Substitute different kinds of food

Another alternative to eating sugar is to eat different kinds of food. For example, try eating something high in fat instead of high in sugar. Fat found in our food can stimulate the same area of our brain that sugar stimulates. When you are planning to grab that salad dressing with added sugar, try oil and vinegar as an alternative. If grapes aren’t cutting it for the M&Ms right now, try some peanuts.

A WORD OF CAUTION: If weight loss is part of your motivation for cutting back on your sugar intake, be careful with this alternative. Fat contains more calories per gram and sugar. Therefore, be careful you don’t end of mindlessly eating a bowl of nuts instead of ice cream. Start with a small quantity.

Limit your intake

As a final alternative, if you are simply unable to avoid the pull of the sugar, find ways to limit your intake. Avoid grabbing the bag of glazed pecans. Find a small bowl and put a small amount in the bowl. Don’t eat ice cream from the container. Get one scoop in a bowl and put the carton back in the freezer.

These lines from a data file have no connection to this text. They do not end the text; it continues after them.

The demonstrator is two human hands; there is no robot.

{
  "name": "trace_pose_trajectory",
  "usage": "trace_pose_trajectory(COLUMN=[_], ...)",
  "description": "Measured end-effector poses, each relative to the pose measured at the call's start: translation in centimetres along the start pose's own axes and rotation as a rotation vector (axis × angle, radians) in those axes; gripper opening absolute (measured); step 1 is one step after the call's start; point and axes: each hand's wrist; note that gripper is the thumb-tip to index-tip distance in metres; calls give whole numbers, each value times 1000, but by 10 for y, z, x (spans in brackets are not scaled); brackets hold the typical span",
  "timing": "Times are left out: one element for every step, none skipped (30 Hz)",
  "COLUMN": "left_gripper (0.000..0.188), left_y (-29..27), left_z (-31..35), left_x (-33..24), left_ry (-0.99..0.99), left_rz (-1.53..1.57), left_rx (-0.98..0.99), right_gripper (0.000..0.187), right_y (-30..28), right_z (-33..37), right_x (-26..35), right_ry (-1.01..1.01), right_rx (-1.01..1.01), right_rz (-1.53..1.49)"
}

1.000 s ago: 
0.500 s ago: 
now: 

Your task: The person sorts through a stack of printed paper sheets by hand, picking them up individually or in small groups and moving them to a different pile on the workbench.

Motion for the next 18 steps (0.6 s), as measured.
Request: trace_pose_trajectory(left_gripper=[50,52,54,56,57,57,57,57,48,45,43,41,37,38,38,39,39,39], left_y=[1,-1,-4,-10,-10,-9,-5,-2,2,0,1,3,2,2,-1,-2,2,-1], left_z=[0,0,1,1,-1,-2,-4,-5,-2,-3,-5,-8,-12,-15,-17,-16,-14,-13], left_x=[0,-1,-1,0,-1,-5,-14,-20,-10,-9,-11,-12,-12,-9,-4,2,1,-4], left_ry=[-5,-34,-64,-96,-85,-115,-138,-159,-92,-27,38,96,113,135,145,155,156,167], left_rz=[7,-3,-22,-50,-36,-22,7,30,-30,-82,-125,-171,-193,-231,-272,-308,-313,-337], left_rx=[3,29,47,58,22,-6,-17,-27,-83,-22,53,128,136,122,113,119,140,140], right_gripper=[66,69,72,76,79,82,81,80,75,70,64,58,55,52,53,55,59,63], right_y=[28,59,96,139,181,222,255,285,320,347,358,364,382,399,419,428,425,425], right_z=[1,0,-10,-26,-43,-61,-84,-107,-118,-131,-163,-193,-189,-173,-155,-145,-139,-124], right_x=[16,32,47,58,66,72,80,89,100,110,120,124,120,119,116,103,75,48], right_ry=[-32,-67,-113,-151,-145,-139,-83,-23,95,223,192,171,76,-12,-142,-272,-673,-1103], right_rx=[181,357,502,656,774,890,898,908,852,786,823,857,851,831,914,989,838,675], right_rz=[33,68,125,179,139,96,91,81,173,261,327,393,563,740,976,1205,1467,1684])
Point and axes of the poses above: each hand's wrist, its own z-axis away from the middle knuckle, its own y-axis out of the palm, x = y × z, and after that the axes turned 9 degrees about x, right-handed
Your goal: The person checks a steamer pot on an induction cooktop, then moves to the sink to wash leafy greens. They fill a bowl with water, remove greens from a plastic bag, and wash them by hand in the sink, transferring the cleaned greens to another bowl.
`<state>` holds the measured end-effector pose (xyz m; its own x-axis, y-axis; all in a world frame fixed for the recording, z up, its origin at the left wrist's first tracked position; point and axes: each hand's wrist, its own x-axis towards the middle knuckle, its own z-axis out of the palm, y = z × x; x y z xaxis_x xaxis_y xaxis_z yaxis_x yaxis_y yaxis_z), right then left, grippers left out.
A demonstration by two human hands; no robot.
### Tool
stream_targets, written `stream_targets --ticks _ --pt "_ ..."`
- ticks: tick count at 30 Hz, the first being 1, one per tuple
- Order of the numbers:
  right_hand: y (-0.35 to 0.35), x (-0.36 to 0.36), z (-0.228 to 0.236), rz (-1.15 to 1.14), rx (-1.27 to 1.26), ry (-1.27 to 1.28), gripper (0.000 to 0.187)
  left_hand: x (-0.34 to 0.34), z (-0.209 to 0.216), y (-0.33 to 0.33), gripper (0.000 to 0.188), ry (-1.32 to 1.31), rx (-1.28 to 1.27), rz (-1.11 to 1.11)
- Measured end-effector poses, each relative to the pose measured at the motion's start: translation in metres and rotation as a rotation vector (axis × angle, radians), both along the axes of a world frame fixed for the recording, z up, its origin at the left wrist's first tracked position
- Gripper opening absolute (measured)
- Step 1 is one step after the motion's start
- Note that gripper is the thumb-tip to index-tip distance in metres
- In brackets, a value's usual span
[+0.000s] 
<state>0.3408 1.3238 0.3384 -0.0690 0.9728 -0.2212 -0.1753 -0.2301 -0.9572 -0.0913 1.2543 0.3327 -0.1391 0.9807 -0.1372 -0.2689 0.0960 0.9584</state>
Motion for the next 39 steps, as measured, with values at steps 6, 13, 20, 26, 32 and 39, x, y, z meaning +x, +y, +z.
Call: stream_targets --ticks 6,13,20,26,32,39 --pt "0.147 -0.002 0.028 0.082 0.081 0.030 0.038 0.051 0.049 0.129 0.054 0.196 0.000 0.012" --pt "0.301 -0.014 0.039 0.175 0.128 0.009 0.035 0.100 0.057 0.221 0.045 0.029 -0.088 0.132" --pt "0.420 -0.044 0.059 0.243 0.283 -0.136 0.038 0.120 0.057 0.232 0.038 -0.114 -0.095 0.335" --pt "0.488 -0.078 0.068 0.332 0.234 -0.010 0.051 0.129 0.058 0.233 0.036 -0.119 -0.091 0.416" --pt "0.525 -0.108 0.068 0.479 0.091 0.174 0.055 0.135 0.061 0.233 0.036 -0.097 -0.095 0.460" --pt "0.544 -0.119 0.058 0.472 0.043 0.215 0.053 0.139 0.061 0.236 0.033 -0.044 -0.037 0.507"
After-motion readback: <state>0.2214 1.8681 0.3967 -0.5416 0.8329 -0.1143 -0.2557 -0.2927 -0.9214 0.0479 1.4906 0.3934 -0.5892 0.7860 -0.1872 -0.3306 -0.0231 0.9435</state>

You can also try “healthier” alternatives that you bake as low sugar options. If you are looking for a sugary treat, search for “paleo” or “Whole 30” recipes. Here is one we like: Banana Chocolate Chip Muffins. When you make something like muffins, you can limit yourself to taking one muffin at a time. One muffin in the recipe we provided above has around 5-10g of sugar. Cupcakes have a lot more.

Bonus tip!

Here is a bonus alternative. When all else fails, when you can’t break that craving for sugar, get up and change your situation. You can try changing rooms in your house, take a hot shower, go for a walk, or even go tackle that chore you are avoiding. We want you to learn to control your cravings. However, if that just isn’t working right now, go do something else.